„Ob Jung oder Alt – man hat die gleichen Gefühle“

Die WIR-Redaktion hat in seiner Ausgabe 1/2020 sechs einfühlsame Portraits zum Thema „Selbstbestimmt im Alter“ veröffentlicht, die wir als unbedingt lesenswert erachten. Im kollegialen Einverständnis mit der WIR-Redaktion, den Autoren und dem Fotografen Andi Wieland drucken wir diese Portraits als Serie ab. Herzlichen Dank an unsere WIR-Kollegen.

Eine Tsetse-Fliege veränderte sein Leben. Bis zu seinem 16. Lebensjahr war Bernd Schulz voll- kommen gesund. Geboren und aufgewachsen in Berlin-Rudow fuhr er mit seinen Eltern gerne nach Österreich in die Sommerferien. Ferien auf dem Bauernhof in der österreichischen Alm war nicht nur in den 1960er Jahren eine beliebte Ferienbeschäftigung. Bernd Schulz, gerade 16 Jahre alt geworden, freundete sich dort mit dem Bauern und Urlaubswirt an. Wie bei Heidi, nur in Österreich, trieb er gemeinsam mit dem Bauer die Kühe morgens auf die Alm und abends wieder runter. Der Urlaub war idyllisch, nur die Folgen waren dieses Jahr anders: „Als ich nach drei Wochen mit meinen Eltern zurück in Rudow war, kriegte ich eine Erkältung. Meine Mutter ist mit mir zum Arzt gegangen und der Arzt sagte, das ist eine Erkältung“, erzählt der heute 70-jährige im Rückblick. Wo Kühe sind, gibt es auch viele Fliegen. Normalerweise halten sich Tsetse-Fliegen in Afrika auf und nicht auf der Alm. Für Bernd Schulz war es diese eine Ausnahme, die sein Leben verändern sollte.

Eine Odyssee durch die Krankenhäuser

Aus der Erkältung wurde Fieber. Sehr hohes Fieber. Mit knapp 42 Grad endlich im Krankenhaus angelangt, erkannten die Ärzte lange Zeit nicht die Ursache. „Ihr Sohn wird wieder voll- kommen gesund“, versicherte ein Arzt seiner besorgten Mutter. Doch es folgte eine monatelange Odyssee durch verschiedene Krankenhäuser. „Als ich endlich entlassen wurde, konnte ich nur noch auf Krücken laufen.“ Lähmungserscheinungen im zentralen Nervensystem und andere dauerhafte Beeinträchtigungen sind nach überstandener Meningitis keine Seltenheit. Das zu späte Erkennen, was die Meningitis bei Bernd Schulz ausgelöst hatte, kostete ihn seine Gesundheit. Auch seinen Berufswunsch konnte er nicht in die Realität umsetzen.

Dieses Mal machte ihm keine Fliege einen Strich durch die Rechnung, sondern die fehlende Bereitschaft, ihn trotz Folgeerscheinungen der Krankheit auszubilden. „Ich wollte eigentlich Offsetdrucker in der Bundesdruckerei werden und habe auch die Prüfung als einer der besten abgelegt“, erzählt Bernd Schulz stolz, „aber ich konnte nur mit der Krücke laufen und da haben die gesagt, nein, den nehmen wir nicht.“ Meningitis verschlechtere die geistigen Fähigkeiten, hieß die ärztliche Diagnose in seiner Jugend. 

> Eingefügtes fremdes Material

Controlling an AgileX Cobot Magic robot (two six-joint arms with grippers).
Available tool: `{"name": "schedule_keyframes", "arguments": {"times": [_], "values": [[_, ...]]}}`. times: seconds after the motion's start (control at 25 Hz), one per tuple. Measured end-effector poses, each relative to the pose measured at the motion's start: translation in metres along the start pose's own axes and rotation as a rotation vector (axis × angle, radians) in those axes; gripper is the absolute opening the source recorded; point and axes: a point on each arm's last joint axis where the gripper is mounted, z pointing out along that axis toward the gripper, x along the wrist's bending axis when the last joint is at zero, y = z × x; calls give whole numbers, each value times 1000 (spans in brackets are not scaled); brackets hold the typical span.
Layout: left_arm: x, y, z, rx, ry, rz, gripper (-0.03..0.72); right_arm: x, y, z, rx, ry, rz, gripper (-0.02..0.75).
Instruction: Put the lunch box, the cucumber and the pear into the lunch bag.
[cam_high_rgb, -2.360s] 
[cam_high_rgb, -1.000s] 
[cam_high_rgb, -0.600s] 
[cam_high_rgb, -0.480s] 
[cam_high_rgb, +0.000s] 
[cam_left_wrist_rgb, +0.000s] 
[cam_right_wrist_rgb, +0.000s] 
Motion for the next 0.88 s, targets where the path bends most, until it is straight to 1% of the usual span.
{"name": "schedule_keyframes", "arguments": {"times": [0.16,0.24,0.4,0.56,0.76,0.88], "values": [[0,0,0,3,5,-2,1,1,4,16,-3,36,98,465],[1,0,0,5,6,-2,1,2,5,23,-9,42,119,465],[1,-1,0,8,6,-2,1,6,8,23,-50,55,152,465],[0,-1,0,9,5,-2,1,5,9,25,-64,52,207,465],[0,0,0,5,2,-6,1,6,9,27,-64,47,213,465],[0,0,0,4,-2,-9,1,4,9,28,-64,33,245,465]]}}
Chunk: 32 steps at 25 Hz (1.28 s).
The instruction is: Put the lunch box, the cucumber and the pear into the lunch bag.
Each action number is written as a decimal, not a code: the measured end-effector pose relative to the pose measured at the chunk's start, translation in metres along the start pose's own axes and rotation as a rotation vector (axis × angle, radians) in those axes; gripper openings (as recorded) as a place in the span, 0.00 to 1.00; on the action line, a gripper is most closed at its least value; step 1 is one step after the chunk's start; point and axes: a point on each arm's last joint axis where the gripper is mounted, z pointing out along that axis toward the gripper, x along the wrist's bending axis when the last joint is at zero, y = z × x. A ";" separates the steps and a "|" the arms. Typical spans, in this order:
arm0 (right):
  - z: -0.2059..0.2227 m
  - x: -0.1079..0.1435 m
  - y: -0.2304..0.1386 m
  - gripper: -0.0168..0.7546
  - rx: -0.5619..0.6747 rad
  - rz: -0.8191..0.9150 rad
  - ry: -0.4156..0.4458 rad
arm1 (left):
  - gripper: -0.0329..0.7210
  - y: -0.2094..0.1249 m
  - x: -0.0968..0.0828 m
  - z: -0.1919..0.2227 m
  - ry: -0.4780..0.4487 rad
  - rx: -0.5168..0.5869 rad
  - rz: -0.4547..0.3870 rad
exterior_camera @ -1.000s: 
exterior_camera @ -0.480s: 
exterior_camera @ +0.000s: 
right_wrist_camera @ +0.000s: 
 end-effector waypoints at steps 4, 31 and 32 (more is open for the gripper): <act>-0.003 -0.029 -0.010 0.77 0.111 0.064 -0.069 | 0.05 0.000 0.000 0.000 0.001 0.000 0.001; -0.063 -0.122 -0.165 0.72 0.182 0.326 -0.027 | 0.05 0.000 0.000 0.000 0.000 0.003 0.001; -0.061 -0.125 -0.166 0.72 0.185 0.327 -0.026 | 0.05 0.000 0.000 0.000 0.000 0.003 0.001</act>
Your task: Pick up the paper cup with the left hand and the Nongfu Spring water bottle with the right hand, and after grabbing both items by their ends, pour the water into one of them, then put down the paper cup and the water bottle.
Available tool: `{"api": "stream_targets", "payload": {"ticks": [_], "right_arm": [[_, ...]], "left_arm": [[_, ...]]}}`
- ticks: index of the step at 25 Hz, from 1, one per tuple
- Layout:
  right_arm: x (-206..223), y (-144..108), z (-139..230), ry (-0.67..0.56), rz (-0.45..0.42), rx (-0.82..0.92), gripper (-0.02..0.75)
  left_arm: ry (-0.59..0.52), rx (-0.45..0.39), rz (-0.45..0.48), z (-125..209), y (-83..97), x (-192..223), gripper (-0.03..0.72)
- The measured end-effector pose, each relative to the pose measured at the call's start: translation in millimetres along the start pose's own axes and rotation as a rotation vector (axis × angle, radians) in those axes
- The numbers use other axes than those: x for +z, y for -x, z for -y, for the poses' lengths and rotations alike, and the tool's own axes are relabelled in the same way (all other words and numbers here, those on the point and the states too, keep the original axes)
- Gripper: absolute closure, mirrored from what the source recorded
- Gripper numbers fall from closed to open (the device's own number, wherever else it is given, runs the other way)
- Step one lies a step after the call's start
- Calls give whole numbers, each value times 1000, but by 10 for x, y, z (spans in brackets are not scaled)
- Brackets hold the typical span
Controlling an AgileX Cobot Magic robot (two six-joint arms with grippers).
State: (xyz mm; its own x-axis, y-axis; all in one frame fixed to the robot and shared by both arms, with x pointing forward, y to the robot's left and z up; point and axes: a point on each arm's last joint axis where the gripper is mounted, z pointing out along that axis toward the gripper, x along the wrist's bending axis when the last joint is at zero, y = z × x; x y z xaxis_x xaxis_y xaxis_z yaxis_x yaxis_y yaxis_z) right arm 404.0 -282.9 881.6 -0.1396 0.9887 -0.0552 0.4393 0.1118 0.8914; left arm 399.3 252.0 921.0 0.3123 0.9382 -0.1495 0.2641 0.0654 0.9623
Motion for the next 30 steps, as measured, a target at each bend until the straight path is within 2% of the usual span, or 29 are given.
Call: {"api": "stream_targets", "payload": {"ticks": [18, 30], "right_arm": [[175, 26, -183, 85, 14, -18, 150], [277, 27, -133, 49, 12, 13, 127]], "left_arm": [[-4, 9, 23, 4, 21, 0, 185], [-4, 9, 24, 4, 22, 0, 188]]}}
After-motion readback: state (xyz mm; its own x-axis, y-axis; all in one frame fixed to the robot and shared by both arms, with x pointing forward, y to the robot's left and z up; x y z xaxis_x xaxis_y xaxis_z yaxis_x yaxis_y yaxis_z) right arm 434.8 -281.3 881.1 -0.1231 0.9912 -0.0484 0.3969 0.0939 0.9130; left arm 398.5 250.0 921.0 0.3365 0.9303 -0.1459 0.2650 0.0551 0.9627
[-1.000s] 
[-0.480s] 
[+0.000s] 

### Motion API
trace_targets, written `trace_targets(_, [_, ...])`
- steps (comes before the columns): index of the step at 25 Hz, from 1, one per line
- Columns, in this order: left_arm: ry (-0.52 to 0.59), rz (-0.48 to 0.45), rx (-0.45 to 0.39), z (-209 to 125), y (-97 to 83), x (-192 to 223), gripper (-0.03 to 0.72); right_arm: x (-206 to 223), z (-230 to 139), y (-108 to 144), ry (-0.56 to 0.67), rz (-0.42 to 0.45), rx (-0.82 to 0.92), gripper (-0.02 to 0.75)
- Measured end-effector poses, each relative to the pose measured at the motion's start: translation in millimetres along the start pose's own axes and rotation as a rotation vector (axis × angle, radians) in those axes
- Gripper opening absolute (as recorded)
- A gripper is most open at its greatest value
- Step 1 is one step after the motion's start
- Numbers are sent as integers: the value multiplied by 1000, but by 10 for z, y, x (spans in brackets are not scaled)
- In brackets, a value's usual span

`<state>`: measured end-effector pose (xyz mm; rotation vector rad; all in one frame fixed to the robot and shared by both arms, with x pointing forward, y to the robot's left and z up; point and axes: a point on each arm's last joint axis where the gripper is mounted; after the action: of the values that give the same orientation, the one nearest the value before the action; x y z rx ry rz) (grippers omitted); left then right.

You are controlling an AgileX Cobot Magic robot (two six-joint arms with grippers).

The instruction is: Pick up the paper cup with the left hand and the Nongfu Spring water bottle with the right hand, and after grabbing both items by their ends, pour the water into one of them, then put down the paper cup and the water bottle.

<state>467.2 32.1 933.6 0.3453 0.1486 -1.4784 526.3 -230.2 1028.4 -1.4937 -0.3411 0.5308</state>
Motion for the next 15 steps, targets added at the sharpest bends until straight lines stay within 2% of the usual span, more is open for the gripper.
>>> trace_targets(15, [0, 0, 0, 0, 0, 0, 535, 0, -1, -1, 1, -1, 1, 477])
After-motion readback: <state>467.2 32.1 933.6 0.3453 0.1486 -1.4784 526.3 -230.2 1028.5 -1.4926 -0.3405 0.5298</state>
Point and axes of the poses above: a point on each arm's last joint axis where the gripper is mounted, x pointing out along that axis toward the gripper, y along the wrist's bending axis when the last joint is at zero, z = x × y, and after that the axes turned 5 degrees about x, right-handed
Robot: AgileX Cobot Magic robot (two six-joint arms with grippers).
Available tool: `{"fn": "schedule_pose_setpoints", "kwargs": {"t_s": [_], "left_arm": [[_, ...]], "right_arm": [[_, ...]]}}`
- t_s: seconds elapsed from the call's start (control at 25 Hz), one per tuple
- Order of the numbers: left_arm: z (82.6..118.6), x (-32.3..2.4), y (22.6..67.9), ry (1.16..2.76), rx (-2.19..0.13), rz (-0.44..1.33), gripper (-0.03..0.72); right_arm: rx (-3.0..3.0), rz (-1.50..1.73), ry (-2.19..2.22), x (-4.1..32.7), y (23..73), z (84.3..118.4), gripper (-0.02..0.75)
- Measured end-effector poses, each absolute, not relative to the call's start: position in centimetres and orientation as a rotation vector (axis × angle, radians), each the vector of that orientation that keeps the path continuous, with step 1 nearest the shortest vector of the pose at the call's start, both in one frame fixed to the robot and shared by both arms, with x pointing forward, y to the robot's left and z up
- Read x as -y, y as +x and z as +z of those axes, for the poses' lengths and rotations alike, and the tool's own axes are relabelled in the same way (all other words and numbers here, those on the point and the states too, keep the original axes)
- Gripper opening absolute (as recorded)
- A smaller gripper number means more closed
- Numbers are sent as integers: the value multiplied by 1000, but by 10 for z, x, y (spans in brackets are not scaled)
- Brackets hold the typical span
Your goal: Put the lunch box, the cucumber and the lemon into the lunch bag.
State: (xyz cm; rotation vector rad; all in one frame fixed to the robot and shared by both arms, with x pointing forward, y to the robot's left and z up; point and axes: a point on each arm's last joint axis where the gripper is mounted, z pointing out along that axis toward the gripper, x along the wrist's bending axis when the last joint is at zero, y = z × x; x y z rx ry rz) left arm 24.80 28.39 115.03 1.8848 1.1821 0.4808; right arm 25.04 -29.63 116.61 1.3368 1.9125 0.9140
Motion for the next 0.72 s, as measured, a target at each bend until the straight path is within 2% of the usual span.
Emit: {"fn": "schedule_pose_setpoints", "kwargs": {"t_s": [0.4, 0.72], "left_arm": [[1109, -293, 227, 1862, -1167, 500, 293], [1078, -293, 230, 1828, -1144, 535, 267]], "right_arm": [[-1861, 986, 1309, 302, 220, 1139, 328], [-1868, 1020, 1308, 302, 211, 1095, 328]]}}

„Ich fühle mich wie 30 oder 40 Jahre alt“

Mittlerweile fehlte Bernd Schulz die notwendige Unterstützung und das Selbstvertrauen, einen anderen Berufsweg einzuschlagen. Bis heute hat er über Meningitis viel gelesen. Er kennt sich mit der Krankheit gut aus und fühlt sich trotz der bleibenden Symptome fit. „Ich kann bestätigen, dass man sich auch im Alter viel jünger fühlt, bei mir mindestens wie 30 oder 40“, lacht er. Nach dem Tod seiner Eltern ist Bernd Schulz in eine betreute Wohngemeinschaft der Fürst Donnersmarck- Stiftung (FDST) nach Tempelhof gezogen. Dort fühlt er sich wohl. Aus den Krücken ist mittlerweile ein Rollstuhl geworden. Gerne geht er zu den Treffen der Seniorengruppe des Ambulant Betreuten Wohnens der FDST, auch wenn er sich noch so jung fühlt.